Forgoing an origin story or even a central narrative, Peezy begins the tape by blowing off steam. “Venting Session,” consisting of a single verse over a snappy, smoldering DrumDummie beat, epitomizes Peezy’s writing style. Peezy often structures his verses like rants, swinging between thoughts while simultaneously reacting to them; it’s like he’s both recollecting and reliving his past. In most hands, rants feel directionless, but for Peezy there’s a palpable sense of orchestration to his zig-zagging. In one slick sequence, he shifts from being on the run to skewering the carceral state: “Paid informants closing in on me, gotta beat the case/Undercovers plotting on a nigga, tryna make a way/Capitalize, capitalism done upped the murder rate/Capital murder, they’ll lock your stupid ass behind the gates.” On paper, “capitalize” looks like filler, but the way it bleeds into “capitalism” and “capital murder” feels like a moment of realization. By confronting his past, Peezy plots his future.

“Deeper Than You Think” is more structured, and just as intense. At times Peezy’s squeaky yowl has a slight husk to it that gives his words a sense of history. “A couple niggas went left but I don’t need ‘em,” he raps with disgust, compressing old relationships into lasting imprints of pain. At a glance, this habit of cutting stories short can read as vagueness, but his voice is so modular and shifty that the betrayal, whatever it was, feels lived through. As he sings the crabby chorus—“this shit deeper than you think, it is, nigga/Think, think, think, think it is, nigga”—it feels almost invasive to pry further. He seems to live in torment.
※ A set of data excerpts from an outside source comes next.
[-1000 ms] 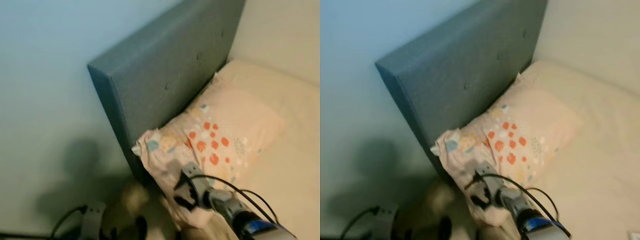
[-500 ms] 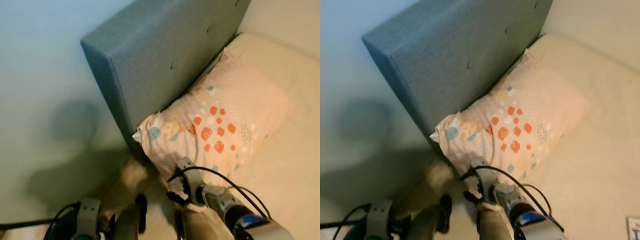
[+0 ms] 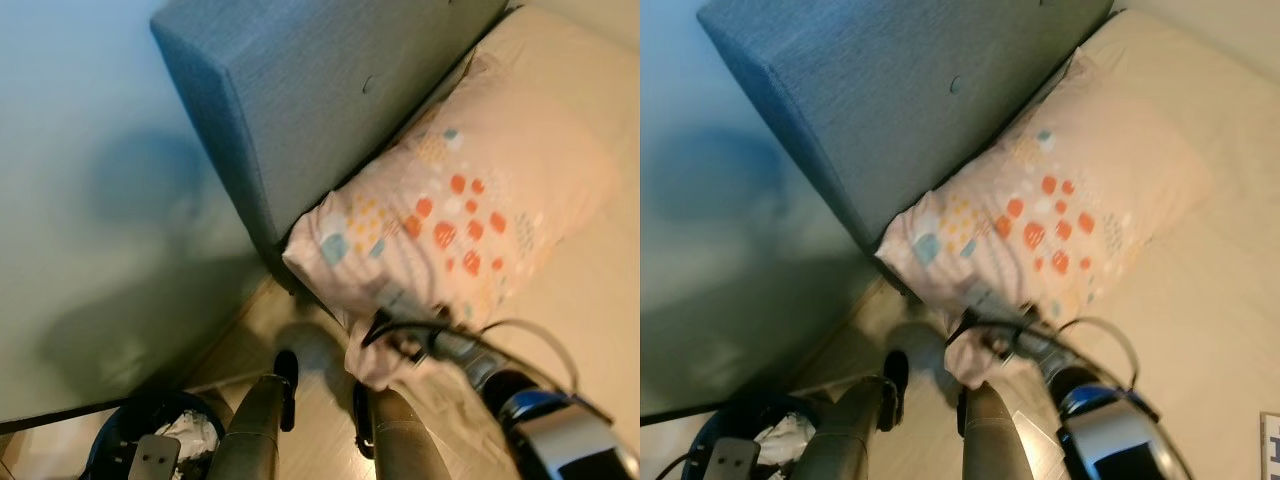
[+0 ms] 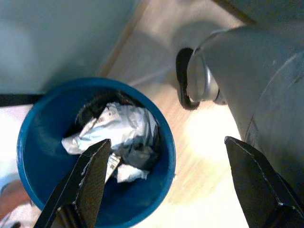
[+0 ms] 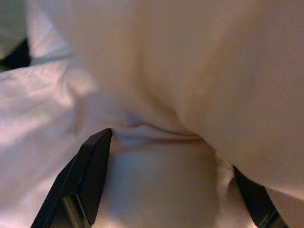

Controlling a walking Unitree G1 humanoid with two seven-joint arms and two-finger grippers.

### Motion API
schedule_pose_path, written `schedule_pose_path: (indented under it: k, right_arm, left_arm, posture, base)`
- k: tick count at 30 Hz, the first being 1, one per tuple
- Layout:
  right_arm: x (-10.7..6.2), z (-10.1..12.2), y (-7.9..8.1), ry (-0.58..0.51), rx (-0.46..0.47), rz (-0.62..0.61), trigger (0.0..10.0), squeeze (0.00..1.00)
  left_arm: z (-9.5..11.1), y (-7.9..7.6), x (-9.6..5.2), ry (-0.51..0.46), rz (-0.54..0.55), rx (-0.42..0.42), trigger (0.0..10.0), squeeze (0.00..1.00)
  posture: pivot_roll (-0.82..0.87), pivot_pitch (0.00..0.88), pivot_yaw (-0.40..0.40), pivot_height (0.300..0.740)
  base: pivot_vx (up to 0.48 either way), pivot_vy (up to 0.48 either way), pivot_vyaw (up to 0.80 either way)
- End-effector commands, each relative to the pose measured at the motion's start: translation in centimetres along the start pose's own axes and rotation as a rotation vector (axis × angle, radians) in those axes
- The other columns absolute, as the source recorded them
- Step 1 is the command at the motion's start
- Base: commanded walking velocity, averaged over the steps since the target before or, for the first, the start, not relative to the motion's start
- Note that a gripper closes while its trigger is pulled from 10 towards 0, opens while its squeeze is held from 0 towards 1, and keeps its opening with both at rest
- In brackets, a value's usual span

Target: Clean up the room

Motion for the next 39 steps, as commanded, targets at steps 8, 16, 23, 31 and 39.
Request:
schedule_pose_path:
  k: [8, 16, 23, 31, 39]
  right_arm:
    - [-1.3, 2.7, -6.4, -0.112, 0.002, -0.249, 10.0, 0.00]
    - [-2.6, 3.3, -10.3, -0.114, 0.023, -0.413, 10.0, 0.00]
    - [-3.1, 1.5, -11.4, -0.004, -0.035, -0.414, 10.0, 0.00]
    - [-5.9, 0.3, -16.4, 0.040, 0.017, -0.573, 10.0, 0.00]
    - [-6.8, 1.6, -18.0, -0.029, 0.092, -0.629, 10.0, 0.00]
  left_arm:
    - [-0.1, -2.1, -1.1, 0.011, -0.060, 0.002, 10.0, 0.00]
    - [0.5, -2.1, -1.5, 0.007, -0.061, 0.014, 10.0, 0.00]
    - [0.7, -2.3, -1.5, 0.005, -0.061, 0.018, 10.0, 0.00]
    - [0.8, -2.5, -1.7, 0.006, -0.062, 0.019, 10.0, 0.00]
    - [1.0, -2.2, -1.6, 0.007, -0.054, 0.024, 10.0, 0.00]
  posture:
    - [0.07, 0.441, 0.062, 0.695]
    - [0.10, 0.439, 0.062, 0.695]
    - [0.10, 0.442, 0.054, 0.695]
    - [0.10, 0.443, 0.045, 0.695]
    - [0.09, 0.439, 0.042, 0.695]
  base:
    - [0.000, 0.000, 0.00]
    - [0.000, 0.000, 0.00]
    - [0.000, 0.000, 0.00]
    - [0.000, 0.000, 0.00]
    - [0.000, 0.000, 0.00]
Point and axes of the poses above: a point about 5 cm out from each wrist's last joint towards the gripper, its own x axis pointing out of the wrist towards the gripper, its own z axis along the axis of the wrist's last joint, y = z × x, the point moved 6 cm from there along x, pointing out of the wrist towards the gripper, and after that the axes turned 15 degrees about x, right-handed, at the moved point
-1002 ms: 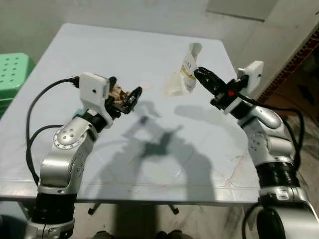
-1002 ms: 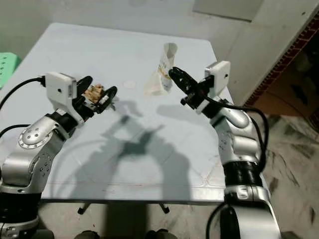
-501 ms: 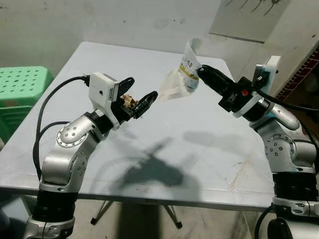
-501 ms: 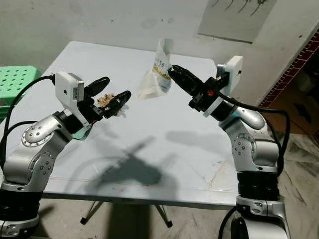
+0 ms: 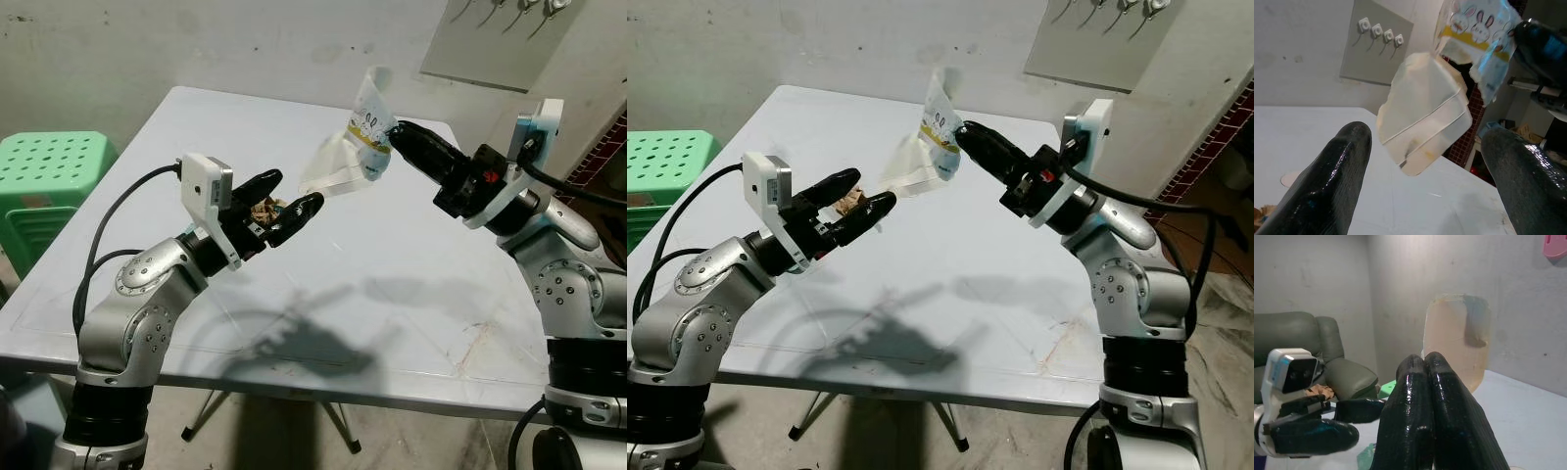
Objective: Picking trash to rubbish bin
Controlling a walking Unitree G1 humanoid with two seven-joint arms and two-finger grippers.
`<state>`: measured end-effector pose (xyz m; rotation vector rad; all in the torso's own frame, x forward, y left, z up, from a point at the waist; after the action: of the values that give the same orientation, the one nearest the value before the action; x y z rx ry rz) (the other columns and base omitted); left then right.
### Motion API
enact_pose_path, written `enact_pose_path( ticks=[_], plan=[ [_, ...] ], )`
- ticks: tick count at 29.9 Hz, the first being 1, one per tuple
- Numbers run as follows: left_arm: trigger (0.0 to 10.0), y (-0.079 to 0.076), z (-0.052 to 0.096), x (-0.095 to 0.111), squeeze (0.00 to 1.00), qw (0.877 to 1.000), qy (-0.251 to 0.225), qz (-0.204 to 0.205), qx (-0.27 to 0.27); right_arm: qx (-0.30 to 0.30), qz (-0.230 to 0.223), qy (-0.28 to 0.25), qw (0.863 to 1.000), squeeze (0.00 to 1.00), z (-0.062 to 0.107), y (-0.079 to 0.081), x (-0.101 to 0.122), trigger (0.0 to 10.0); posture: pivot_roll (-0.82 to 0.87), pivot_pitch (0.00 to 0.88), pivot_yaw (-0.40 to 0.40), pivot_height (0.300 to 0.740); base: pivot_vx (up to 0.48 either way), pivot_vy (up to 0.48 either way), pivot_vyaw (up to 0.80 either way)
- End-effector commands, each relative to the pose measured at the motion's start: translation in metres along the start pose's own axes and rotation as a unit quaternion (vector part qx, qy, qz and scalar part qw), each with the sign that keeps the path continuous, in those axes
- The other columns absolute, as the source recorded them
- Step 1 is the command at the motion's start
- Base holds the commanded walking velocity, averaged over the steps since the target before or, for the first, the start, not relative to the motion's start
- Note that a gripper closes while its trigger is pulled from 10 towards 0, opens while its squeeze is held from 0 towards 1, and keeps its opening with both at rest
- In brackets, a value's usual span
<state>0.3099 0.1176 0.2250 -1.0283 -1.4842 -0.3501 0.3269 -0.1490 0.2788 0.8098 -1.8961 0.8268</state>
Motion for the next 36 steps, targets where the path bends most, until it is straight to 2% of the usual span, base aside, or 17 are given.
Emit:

This isolation—from former friends, from strangers, from the world—is a running theme in Peezy’s music. He often uses distance to characterize relationships and justify his trust or suspicion of the people around him. “Rain” is a roll call of past abandonments. Recalling police raids, times without money, and leeches, he divides his life into rainy days and sunny days, noting how the metaphorical weather determined who was by his side. Jail and street life are often his sharpest dividers. On “Been Through” he recounts being locked up and feeling aggrieved during phone calls but knowing he had to save face in front of fellow inmates. “Little boy this street shit ain’t for you, you better go to prom,” he huffs with worn exhaustion. Standout “Mind of Overkill” is a tempest of angst and loneliness that gives way to defiant self-reliance. “I can’t remember one time I let a fuck nigga faze me/I taught myself shit, I feel like a real nigga raised me,” Peezy declares.

Loyalty Over Love isn’t all storm clouds and dark skies. “Yeah Yeah,” a collaboration with former Disturbing Tha Peace artist T.K. Kravitz, is a breezy bopper that celebrates tacit loyalty. On the Dubba-AA-produced “It’s Whatever,” streaks of electric guitar and stabs of bright synths supercharge Peezy and Atlanta rapper’s Paper Lovee’s zooted flows. “Rain,” too, has some lift. DrumDummie’s tiptoeing keys and groovy bass licks create neat pockets for Peezy’s winding flows to slither in and out of. Still, it feels like Peezy has made a conscious decision to steer his music toward candid self-expression, his life as lived rather than mapped. Loyalty Over Love can be a bit hazy if you’re seeking strict autobiography, but there’s a constant and gripping emotional honesty that makes even his omissions feel resonant. Sometimes a story doesn’t have to be told when it can be felt.